Amid Terror Attacks, Iraq Faces Water Crisis

TELSKUF, IraqViewed from afar, the two-mile-long Mosul Dam is an impressive sight on the flat, sunbaked northern plains.

Move closer, though, and its appearance has a menacing air. The bullet-riddled causeway and abandoned guard posts tell of the dam's seizure by Islamic State terrorists in early August, and the bomb craters and flattened armored vehicles are evidence of its recapture by Kurdish fighters 12 days later. (Related: "Refugee Flood Heightens Long-Standing Tensions Between Turks and Kurds.")

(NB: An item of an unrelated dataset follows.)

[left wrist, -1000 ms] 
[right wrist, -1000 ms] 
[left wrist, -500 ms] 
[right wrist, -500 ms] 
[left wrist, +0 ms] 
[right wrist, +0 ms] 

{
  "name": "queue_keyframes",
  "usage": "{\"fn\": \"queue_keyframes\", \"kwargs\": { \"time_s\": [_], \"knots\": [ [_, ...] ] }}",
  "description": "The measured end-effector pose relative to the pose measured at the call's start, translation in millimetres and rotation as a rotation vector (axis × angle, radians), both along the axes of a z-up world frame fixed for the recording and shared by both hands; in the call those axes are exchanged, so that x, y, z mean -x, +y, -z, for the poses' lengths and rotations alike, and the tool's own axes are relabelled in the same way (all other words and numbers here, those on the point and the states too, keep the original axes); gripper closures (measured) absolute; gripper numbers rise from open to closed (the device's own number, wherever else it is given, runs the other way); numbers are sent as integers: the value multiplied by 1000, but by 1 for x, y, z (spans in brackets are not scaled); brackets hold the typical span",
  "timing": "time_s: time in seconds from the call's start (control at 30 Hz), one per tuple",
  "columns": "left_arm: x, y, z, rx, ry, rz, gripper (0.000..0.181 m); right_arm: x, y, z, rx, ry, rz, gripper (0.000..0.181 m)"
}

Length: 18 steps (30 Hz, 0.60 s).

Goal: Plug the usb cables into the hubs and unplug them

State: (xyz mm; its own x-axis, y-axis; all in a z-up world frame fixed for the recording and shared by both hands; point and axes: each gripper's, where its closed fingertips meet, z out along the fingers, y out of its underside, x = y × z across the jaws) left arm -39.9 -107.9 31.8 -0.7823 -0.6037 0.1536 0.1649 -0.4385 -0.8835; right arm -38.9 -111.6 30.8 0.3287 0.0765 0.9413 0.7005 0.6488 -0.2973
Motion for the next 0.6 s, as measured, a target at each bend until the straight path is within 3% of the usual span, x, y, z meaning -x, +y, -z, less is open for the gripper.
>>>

The sorry state of Iraq's biggest dam, about 31 miles (50 kilometers) northwest of Mosul city on the Tigris River, shows how water has become another weapon in the terror group's arsenal. But its steadily retreating reservoir tells another story, one of how Iraq's water shortage is growing more urgent by the day.

Built in the early 1980s to supply water, irrigate fields, control floods, and generate electricity, the dam offers an apt metaphor for the war-torn country's shaky foundation. Its dry spillways are plastered with cement to fill cracks, while the permeable gypsum base has required injections of grout to prevent its collapse since it opened.

Iraq was grappling with water woes long before the Islamic State jihadist group surged through its northwestern provinces and routed much of its army over the summer. But the sudden loss of prime agricultural land and the swift appropriation of scarce water resources have intensified the crisis.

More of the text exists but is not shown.